==== Raw data

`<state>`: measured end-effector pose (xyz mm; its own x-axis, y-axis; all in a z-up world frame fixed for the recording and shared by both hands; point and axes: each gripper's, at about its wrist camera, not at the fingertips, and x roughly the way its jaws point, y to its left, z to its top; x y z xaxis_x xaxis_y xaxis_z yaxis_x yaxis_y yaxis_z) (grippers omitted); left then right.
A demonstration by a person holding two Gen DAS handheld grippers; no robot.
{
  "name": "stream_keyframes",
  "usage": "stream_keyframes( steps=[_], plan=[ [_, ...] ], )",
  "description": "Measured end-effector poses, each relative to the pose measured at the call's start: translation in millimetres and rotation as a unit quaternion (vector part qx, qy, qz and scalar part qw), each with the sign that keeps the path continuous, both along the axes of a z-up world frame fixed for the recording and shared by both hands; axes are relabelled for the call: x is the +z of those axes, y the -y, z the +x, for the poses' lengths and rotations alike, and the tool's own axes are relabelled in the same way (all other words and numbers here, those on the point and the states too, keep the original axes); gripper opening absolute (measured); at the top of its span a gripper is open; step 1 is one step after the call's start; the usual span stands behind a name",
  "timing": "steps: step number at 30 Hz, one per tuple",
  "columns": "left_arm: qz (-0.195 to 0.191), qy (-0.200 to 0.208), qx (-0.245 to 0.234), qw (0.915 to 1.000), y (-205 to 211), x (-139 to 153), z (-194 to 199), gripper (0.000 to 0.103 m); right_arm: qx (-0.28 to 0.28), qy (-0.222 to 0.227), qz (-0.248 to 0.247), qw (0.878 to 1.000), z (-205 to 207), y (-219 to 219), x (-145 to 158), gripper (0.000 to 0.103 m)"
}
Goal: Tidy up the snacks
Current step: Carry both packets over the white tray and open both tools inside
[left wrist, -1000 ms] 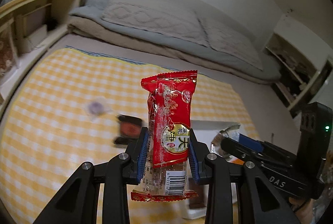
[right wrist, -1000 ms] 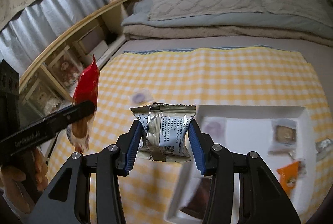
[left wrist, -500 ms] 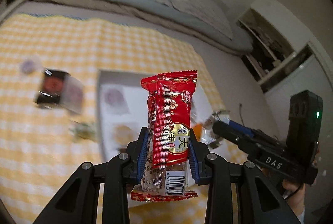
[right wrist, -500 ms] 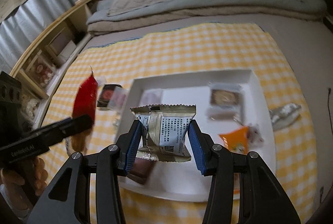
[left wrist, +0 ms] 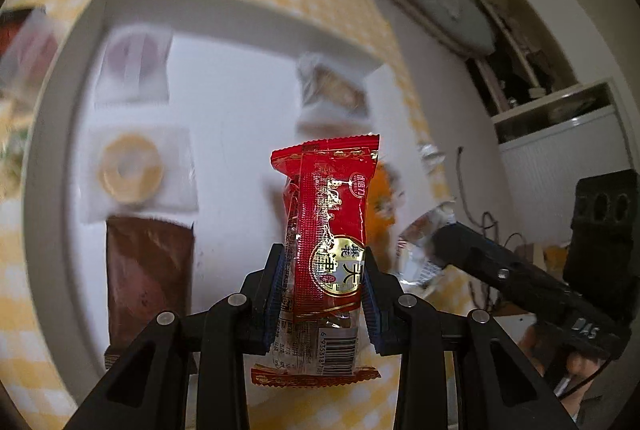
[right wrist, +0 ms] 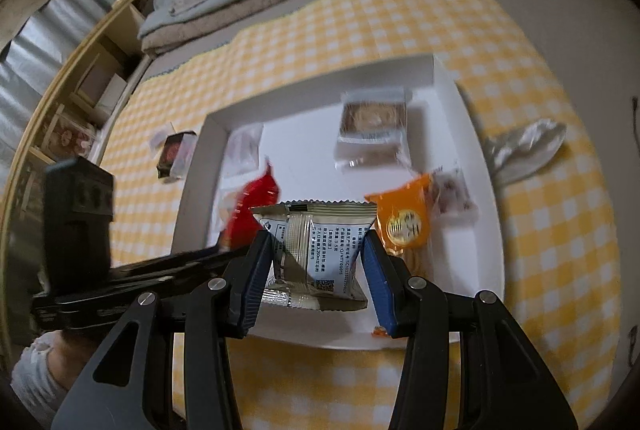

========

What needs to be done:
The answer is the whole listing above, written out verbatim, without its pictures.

Solved problem:
`<state>`: measured end-effector pose (xyz mm; its own x-axis, y-axis; all in a z-up world frame fixed for the recording and shared by both hands; point and axes: each gripper's, at about its wrist camera, not at the fingertips, and x roughly the way its jaws point, y to its left, z to its top; x y z xaxis_x xaxis_y xaxis_z yaxis_x yaxis_y yaxis_z) (grippers omitted); left then right.
A demonstration by a person holding two Gen DAS handheld grippers; no robot.
{
  "name": "stream_keyframes",
  "usage": "stream_keyframes( steps=[_], plan=[ [_, ...] ], )",
  "description": "Measured end-effector poses, each relative to the pose measured at the call's start: translation in millimetres and rotation as a unit quaternion (vector part qx, qy, qz and scalar part qw), each with the sign that keeps the path continuous, both along the axes of a z-up world frame fixed for the recording and shared by both hands; axes are relabelled for the call: x is the +z of those axes, y the -y, z the +x, for the poses' lengths and rotations alike, and the tool's own axes are relabelled in the same way (all other words and numbers here, those on the point and the states too, keep the original axes); gripper opening absolute (measured); at the top of its span a gripper is open; step 1 is one step after the call's start; the usual span stands behind a name",
  "timing": "steps: step number at 30 Hz, one per tuple",
  "columns": "left_arm: qz (-0.195 to 0.191), qy (-0.200 to 0.208), qx (-0.245 to 0.234), qw (0.915 to 1.000), y (-205 to 211), x (-139 to 153), z (-194 to 199), gripper (0.000 to 0.103 m); right_arm: qx (-0.28 to 0.28), qy (-0.222 to 0.227), qz (-0.248 to 0.247), qw (0.878 to 1.000), z (-205 to 207), y (-219 to 219), x (-145 to 158), gripper (0.000 to 0.103 m)"
}
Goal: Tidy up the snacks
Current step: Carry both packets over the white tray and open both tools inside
[left wrist, -1000 ms] 
[right wrist, -1000 ms] 
[left wrist, -500 ms] 
[right wrist, -500 ms] 
[left wrist, +0 ms] 
[right wrist, +0 ms] 

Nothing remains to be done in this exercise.